La politica di copertura prudente di Ryanair (il carburante per l’esercizio 2027 è coperto all’80% a circa 67 dollari al barile) protegge gli utili del Gruppo. Abbiamo recentemente esteso le nostre coperture sul carburante (in caso di cali di prezzo) fino all’esercizio 2028, che ora è coperto al 15% a circa 85 dollari al barile.

Il nostro bilancio, leader del settore, è supportato da una flotta di 620 aeromobili B737 non gravati da vincoli, rating creditizi BBB+ e una liquidità molto solida. Al 30 giugno, la liquidità lorda era superiore a 2,8 miliardi di euro, dopo rimborsi del debito per 1,3 miliardi di euro e investimenti per 0,5 miliardi di euro.

Abbiamo completato circa il 90% del nostro programma di riacquisto di azioni proprie da 750 milioni di euro.

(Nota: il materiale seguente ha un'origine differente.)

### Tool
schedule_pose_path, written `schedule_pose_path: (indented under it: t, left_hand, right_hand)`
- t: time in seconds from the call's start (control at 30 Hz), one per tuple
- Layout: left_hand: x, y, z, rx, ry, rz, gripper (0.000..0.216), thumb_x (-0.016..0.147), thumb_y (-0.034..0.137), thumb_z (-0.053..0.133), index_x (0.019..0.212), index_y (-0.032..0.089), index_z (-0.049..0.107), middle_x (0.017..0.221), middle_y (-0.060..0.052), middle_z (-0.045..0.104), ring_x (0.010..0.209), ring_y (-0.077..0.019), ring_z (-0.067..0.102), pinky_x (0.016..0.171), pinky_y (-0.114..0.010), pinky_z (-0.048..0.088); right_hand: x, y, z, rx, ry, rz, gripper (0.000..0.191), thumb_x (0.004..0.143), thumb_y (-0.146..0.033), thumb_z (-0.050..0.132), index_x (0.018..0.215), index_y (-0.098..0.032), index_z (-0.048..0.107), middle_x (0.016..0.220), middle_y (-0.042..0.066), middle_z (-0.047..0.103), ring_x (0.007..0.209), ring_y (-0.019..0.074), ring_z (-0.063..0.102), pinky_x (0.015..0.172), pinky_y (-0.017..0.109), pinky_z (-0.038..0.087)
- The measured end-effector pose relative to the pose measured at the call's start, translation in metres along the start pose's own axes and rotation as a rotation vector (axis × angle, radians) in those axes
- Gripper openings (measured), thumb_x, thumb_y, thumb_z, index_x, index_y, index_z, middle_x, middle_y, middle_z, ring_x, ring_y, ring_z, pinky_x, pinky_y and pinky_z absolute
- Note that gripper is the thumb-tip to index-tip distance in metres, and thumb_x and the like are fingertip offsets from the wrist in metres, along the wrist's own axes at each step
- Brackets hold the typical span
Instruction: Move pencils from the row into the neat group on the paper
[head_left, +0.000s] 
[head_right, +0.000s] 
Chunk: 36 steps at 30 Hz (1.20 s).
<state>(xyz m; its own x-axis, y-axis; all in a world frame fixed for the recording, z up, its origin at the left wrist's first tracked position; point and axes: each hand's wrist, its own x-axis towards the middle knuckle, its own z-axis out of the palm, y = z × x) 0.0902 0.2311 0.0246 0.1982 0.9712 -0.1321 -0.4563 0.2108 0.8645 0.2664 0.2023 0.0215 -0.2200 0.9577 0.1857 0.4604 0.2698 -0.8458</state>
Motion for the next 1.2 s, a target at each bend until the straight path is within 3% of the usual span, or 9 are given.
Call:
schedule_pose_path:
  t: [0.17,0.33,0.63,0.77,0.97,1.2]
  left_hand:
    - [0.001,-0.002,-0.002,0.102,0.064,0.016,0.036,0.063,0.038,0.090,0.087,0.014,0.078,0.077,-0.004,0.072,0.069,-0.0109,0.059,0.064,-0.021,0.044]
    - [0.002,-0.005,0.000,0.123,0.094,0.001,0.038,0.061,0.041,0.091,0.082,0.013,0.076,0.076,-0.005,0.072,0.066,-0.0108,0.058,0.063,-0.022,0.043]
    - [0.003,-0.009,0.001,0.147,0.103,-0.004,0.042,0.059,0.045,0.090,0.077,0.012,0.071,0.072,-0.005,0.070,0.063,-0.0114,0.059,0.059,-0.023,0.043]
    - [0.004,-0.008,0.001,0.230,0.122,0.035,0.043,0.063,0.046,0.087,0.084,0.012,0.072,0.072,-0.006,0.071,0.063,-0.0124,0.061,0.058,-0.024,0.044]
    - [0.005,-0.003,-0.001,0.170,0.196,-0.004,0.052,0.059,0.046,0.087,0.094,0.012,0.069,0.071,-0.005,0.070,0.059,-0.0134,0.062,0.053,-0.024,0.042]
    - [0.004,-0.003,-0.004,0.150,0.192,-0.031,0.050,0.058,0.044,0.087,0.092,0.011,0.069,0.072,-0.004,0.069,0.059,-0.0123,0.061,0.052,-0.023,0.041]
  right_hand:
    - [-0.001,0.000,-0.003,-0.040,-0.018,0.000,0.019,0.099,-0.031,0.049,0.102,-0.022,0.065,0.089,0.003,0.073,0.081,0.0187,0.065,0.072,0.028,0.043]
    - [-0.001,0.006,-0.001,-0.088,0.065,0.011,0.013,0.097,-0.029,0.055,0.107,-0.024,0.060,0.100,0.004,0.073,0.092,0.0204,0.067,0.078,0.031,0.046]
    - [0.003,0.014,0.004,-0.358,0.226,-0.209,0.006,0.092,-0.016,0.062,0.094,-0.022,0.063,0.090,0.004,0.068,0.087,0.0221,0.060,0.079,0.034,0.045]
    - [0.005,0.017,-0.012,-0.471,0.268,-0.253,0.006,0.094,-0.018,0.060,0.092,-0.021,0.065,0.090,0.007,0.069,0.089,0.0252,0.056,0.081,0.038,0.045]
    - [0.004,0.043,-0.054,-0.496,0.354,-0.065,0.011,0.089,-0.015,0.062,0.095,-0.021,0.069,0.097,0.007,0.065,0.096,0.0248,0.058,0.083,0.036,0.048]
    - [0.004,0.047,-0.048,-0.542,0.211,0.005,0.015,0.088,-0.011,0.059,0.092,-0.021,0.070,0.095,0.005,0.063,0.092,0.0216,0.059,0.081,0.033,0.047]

La flotta del Gruppo, composta da 647 aeromobili (inclusi tutti i 210 B-8200 “Gamechanger”), consente una crescita del traffico del 4% nell’esercizio 2027, raggiungendo i 216 milioni di passeggeri. Boeing continua a prevedere la certificazione del MAX-10 per la fine dell’estate 2026 e prevede di consegnare i primi 15 MAX-10 a Ryanair nei tempi previsti, entro la primavera del 2027, con 300 di questi aeromobili a basso consumo di carburante (20% di carburante in meno e 20% di posti a sedere in più) da consegnare entro marzo 2034.

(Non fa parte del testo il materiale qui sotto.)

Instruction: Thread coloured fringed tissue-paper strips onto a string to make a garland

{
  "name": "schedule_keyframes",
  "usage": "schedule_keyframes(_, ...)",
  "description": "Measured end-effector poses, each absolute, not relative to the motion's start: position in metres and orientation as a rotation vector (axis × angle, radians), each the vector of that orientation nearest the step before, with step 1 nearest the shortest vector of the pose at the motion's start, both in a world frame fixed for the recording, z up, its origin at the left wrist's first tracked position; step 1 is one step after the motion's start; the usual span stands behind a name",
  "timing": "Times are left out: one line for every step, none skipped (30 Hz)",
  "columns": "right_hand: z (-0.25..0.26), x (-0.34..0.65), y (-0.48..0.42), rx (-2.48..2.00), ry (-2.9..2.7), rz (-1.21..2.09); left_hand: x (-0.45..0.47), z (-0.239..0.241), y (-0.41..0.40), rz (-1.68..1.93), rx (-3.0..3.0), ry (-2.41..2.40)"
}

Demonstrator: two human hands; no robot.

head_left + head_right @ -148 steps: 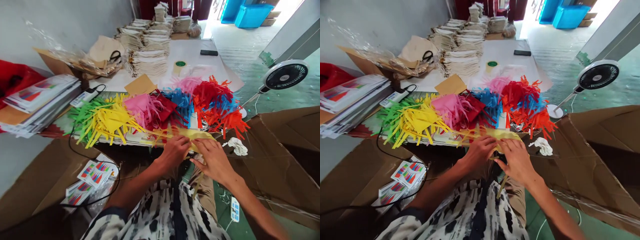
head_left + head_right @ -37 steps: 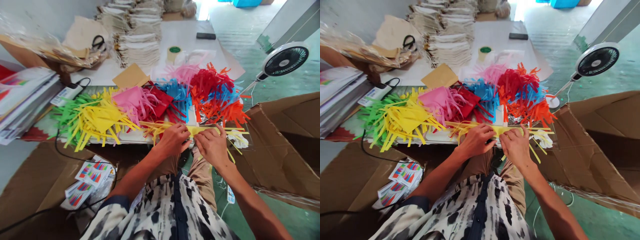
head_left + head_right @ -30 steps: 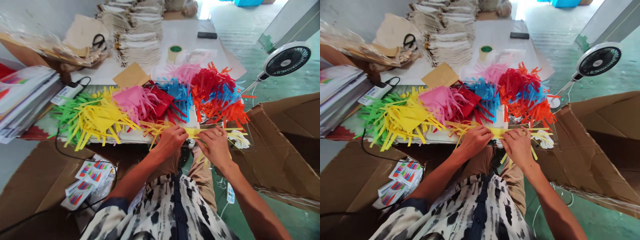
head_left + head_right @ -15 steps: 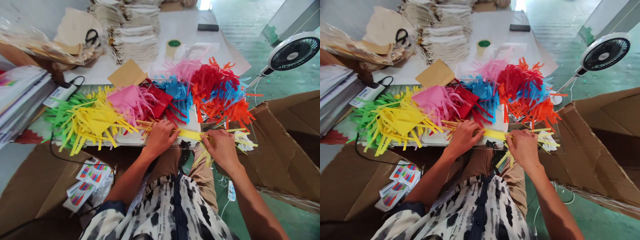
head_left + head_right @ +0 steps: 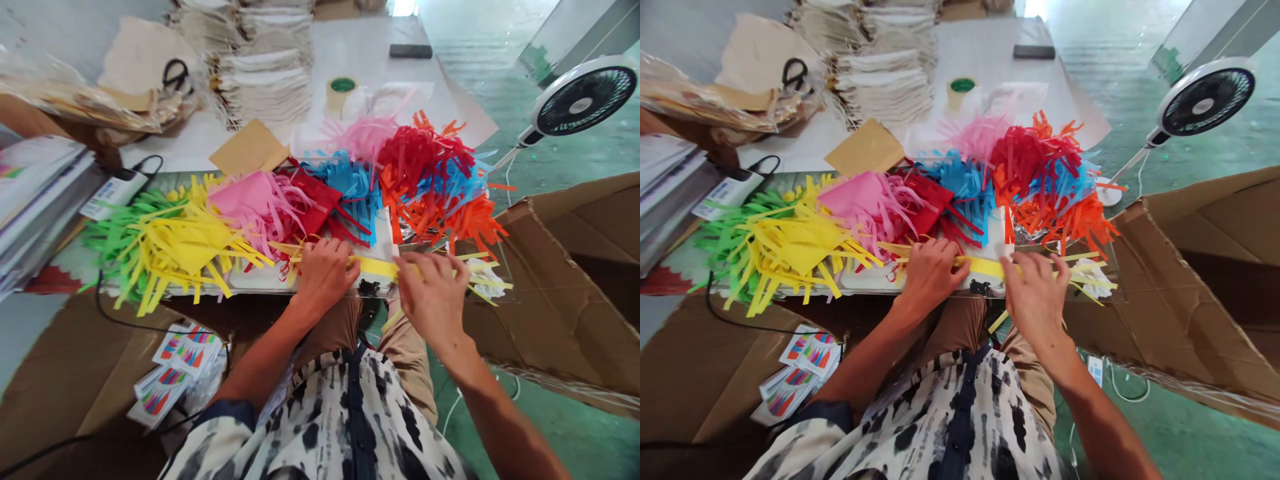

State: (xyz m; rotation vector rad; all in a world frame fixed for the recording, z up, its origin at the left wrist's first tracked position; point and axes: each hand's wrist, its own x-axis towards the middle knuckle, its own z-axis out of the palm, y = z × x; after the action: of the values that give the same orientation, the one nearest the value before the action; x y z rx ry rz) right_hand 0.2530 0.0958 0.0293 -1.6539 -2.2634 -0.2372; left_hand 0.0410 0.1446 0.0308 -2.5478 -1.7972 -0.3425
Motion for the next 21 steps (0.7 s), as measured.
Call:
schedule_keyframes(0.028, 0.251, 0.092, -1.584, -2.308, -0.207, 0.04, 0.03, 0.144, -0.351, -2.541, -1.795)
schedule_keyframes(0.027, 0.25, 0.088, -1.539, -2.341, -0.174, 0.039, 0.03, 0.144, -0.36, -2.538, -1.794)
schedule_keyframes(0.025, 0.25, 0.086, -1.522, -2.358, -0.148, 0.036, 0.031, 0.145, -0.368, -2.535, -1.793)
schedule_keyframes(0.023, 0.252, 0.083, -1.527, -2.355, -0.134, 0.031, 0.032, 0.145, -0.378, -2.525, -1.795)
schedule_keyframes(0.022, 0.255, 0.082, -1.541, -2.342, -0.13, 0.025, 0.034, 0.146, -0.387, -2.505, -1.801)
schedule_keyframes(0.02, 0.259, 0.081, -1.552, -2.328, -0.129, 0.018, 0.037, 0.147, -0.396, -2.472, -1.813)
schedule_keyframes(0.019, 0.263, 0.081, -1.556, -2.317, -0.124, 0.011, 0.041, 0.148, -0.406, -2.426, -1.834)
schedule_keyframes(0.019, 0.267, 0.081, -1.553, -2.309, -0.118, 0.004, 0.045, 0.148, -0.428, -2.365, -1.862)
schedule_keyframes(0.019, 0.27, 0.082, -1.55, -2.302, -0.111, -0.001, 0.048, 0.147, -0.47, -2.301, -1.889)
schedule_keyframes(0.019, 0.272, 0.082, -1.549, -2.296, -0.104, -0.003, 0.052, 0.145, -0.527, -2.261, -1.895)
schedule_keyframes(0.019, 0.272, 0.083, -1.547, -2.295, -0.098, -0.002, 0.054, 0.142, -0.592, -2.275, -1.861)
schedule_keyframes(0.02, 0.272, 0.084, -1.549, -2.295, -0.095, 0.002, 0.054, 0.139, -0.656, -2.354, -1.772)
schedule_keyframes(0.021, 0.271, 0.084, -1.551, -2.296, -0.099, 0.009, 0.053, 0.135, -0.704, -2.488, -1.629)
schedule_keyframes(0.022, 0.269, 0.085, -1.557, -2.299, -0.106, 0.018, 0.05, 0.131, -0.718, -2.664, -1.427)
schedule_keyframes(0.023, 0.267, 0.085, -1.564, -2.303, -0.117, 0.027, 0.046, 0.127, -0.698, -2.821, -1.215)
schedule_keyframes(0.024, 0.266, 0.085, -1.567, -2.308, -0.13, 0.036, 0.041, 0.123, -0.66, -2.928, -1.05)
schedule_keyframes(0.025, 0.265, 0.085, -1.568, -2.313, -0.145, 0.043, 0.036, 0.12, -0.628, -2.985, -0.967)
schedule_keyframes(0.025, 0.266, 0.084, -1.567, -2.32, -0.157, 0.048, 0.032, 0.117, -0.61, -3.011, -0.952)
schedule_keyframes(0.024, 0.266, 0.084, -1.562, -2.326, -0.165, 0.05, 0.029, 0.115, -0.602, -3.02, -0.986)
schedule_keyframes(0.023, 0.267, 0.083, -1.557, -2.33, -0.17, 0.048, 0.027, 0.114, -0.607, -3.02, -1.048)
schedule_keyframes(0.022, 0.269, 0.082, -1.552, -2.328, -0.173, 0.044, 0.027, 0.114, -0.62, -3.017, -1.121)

Per l’esercizio 2026, Ryanair ha aperto 3 nuove basi (Rabat, Tirana e Trapani). e 130 nuove rotte, ora in vendita. Con una crescita del traffico di appena il 4% nel FY27, la nostra scarsa capacità viene dirottata verso quegli Stati, Regioni e Aeroporti che riducono le tasse sull’aviazione e abbassano le tariffe per incentivare la crescita, mentre ritiriamo voli e traffico da mercati con tasse e costi elevati”.

“Il traffico per il FY27 rimane in linea con le previsioni di crescita del 4% a 216 milioni di passeggeri (primo semestre +6% e secondo semestre +2%). La nostra leadership in termini di costi unitari continua ad ampliarsi. Il nostro jet fuel è coperto all’80% fino a marzo 2027 a circa 67 dollari al barile, isolando gli utili dalla volatilità dei prezzi del petrolio e contribuendo a compensare un aumento di 300 milioni di euro delle tasse ambientali UE, significativi aumenti salariali per l’equipaggio in base ai nuovi contratti collettivi pluriennali e maggiori costi di manutenzione. I costi unitari finali del FY27 dipenderanno dal prezzo del nostro 20% di jet fuel non coperto nei restanti 3 trimestri.

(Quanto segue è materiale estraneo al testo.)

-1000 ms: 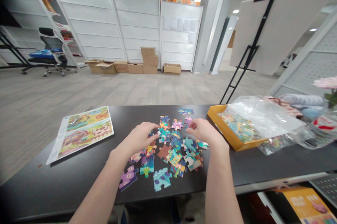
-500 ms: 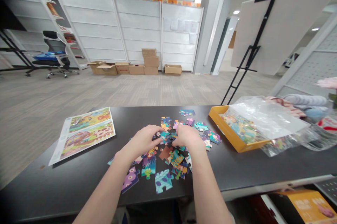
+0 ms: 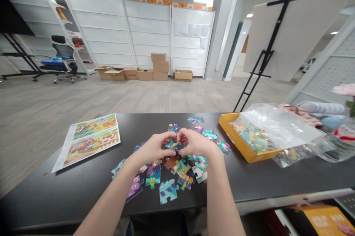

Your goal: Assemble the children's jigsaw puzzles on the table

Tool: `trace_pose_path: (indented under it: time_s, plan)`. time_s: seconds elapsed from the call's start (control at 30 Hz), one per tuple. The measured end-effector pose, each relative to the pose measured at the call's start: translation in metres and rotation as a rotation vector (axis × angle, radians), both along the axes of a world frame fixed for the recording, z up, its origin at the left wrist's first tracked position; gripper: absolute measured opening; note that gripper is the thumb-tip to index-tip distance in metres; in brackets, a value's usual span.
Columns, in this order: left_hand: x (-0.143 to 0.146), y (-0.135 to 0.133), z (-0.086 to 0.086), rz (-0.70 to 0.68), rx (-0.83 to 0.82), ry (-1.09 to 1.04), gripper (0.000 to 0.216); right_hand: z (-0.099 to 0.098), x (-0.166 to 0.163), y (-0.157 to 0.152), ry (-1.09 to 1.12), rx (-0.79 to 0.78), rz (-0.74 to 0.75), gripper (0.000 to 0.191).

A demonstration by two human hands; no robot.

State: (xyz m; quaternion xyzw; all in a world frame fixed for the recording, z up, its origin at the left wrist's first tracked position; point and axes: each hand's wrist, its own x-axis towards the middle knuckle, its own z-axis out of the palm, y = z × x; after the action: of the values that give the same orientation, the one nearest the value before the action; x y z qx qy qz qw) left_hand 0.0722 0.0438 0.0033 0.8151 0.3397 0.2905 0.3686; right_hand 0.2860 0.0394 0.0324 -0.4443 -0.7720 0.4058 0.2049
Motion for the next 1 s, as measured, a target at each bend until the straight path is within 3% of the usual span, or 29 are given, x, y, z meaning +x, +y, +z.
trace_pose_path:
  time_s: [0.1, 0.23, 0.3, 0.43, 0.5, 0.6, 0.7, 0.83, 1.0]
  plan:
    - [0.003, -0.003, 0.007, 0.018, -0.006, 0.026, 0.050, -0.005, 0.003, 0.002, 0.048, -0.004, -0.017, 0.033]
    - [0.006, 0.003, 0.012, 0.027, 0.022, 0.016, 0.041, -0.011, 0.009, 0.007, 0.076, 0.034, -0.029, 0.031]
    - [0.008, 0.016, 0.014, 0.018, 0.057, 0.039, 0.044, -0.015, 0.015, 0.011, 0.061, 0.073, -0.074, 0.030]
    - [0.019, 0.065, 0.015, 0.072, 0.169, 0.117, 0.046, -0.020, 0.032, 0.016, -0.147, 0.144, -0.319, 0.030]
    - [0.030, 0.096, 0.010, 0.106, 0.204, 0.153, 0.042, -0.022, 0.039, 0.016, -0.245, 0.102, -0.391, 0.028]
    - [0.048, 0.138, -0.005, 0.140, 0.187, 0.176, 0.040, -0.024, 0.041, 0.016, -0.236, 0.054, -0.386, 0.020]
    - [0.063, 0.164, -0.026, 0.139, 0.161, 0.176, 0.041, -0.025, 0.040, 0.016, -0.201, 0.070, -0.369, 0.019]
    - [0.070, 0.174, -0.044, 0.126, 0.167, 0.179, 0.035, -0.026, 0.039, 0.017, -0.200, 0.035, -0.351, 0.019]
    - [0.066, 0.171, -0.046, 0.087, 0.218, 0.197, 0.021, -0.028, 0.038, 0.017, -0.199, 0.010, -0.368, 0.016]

Sebbene i volumi S.26 siano elevati, la finestra di prenotazione rimane più ravvicinata rispetto all’anno scorso, il che riduce ulteriormente la visibilità. Nonostante un recente, lieve, aumento dei volumi e una minore stimolazione dei prezzi, i prezzi del secondo trimestre mostrano una tendenza leggermente al ribasso (su base annua) e il risultato tariffario finale del primo semestre dipende fortemente dalla solidità delle prenotazioni a ridosso della scadenza di agosto e settembre. Come di consueto in questa fase iniziale dell’anno, non abbiamo alcuna visibilità per il secondo semestre, quindi è ancora troppo presto per fornire indicazioni significative sulla FY27 PAT guidance”, conclude Michael O’Leary, Ryanair CEO.